ASSIGNMENT
Count up the lines below that hold "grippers", then give that count by itself.

DATA PROVIDED

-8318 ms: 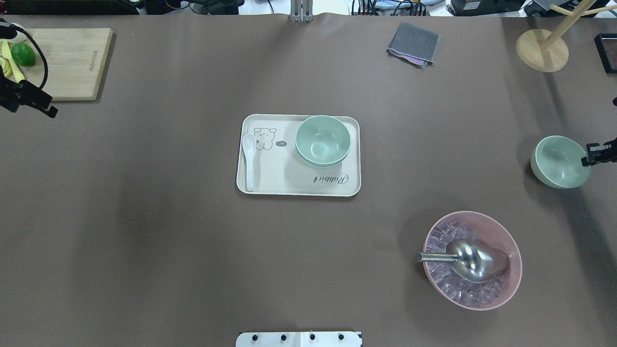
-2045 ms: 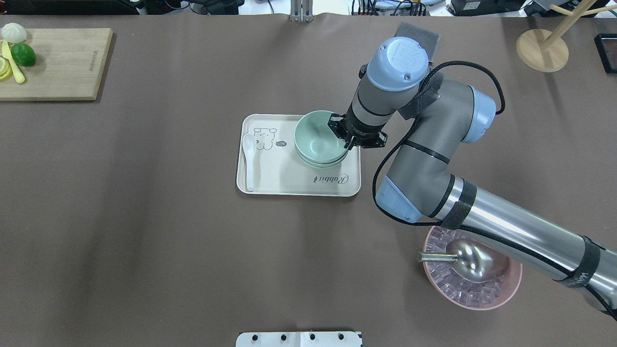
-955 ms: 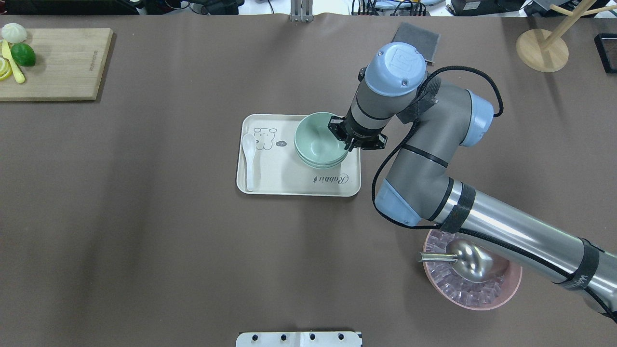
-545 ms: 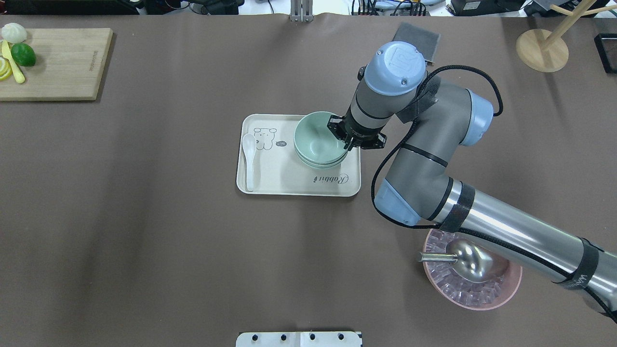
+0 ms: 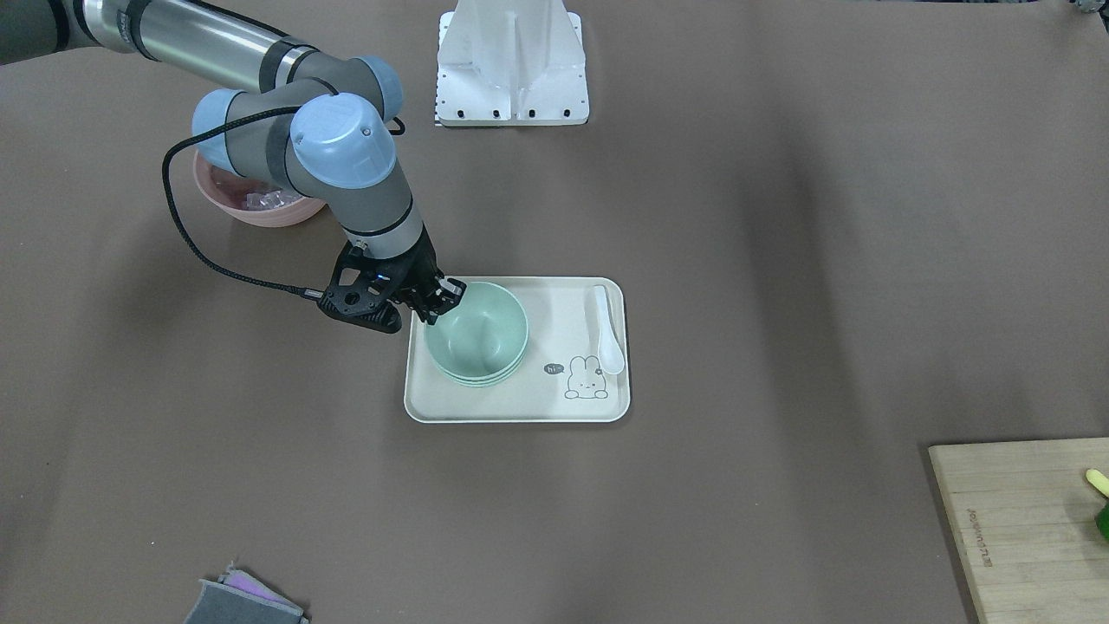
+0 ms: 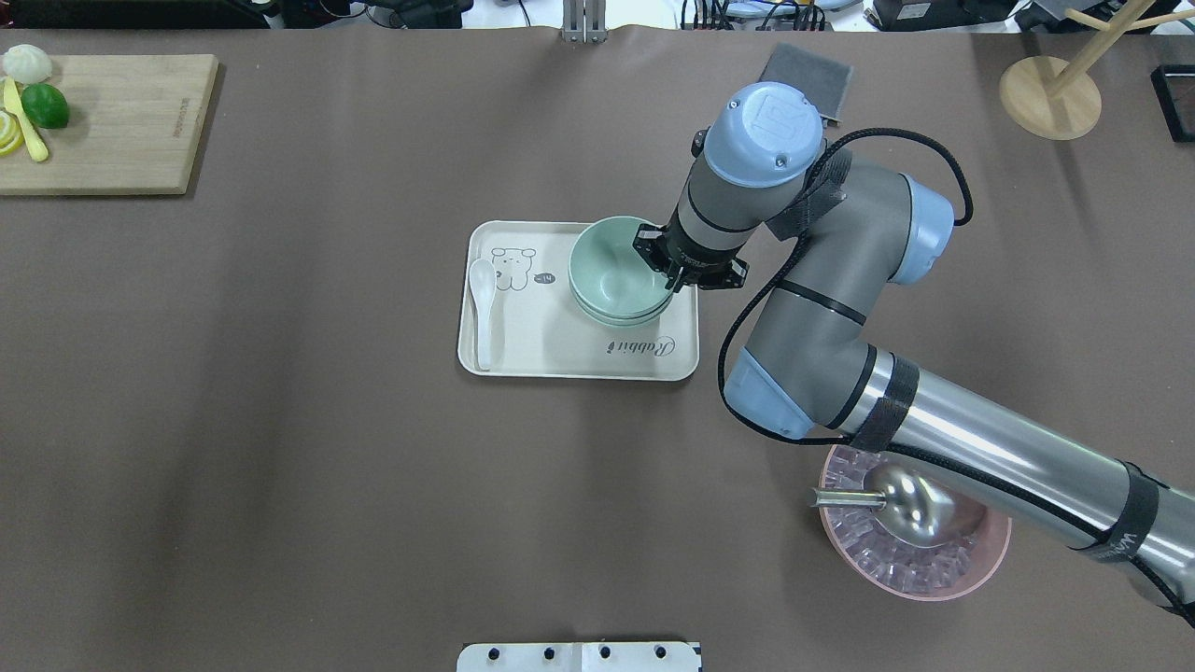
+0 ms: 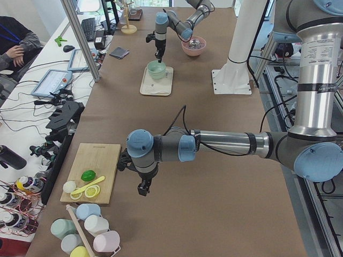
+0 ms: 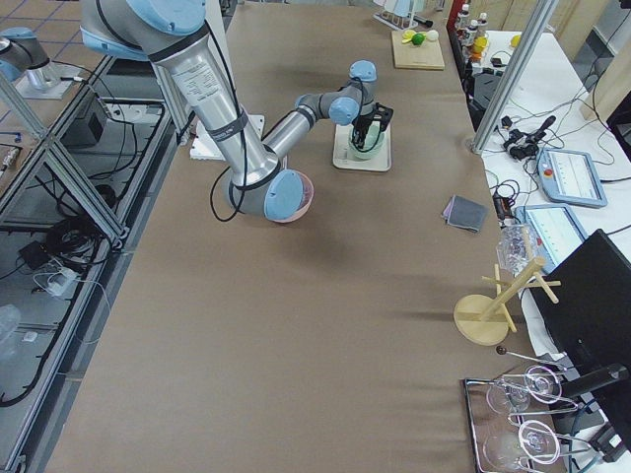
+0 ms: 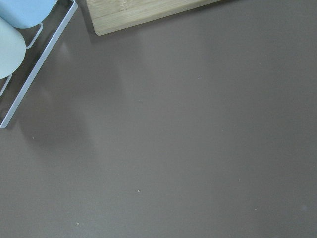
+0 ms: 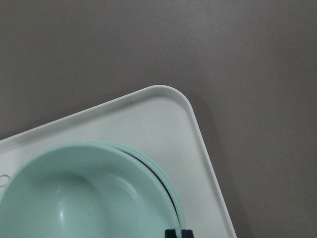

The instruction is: Stack green bowls together

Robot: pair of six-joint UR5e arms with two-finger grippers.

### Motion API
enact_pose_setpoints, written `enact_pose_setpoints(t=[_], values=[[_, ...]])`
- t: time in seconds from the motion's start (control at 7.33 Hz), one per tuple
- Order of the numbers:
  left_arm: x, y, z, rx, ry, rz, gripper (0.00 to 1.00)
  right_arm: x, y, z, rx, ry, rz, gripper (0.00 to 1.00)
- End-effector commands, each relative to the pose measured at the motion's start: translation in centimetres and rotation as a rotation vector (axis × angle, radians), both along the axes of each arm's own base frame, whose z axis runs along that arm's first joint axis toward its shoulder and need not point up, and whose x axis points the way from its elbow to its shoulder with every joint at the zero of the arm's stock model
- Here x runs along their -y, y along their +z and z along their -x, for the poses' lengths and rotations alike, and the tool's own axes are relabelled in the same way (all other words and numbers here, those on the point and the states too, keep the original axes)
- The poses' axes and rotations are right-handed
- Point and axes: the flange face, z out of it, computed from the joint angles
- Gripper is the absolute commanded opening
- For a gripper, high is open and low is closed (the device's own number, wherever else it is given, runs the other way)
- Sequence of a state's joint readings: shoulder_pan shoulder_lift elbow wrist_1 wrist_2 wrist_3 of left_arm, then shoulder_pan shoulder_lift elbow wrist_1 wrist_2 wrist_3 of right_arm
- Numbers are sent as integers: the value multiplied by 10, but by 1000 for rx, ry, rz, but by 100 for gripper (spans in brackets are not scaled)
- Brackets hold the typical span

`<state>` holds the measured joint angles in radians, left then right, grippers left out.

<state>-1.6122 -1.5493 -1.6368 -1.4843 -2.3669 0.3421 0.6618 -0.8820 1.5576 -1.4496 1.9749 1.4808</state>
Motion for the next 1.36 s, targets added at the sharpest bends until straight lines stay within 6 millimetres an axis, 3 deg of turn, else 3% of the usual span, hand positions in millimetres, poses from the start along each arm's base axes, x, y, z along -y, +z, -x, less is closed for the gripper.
enact_pose_setpoints(t=[0.0,0.68,0.82,1.09,1.23], values=[[0,0,0,0,0,-1,99,-1,0,1,-2,0,-5,0],[0,0,0,0,0,-1,99,-2,3,3,-9,3,-9,0],[0,0,0,0,0,-1,99,-1,2,2,-7,6,-9,14],[0,0,0,0,0,1,99,-1,-1,3,3,-6,-77,100],[0,0,0,0,0,1,99,-1,-1,3,3,-9,-88,100]])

THE COMPLETED TASK
2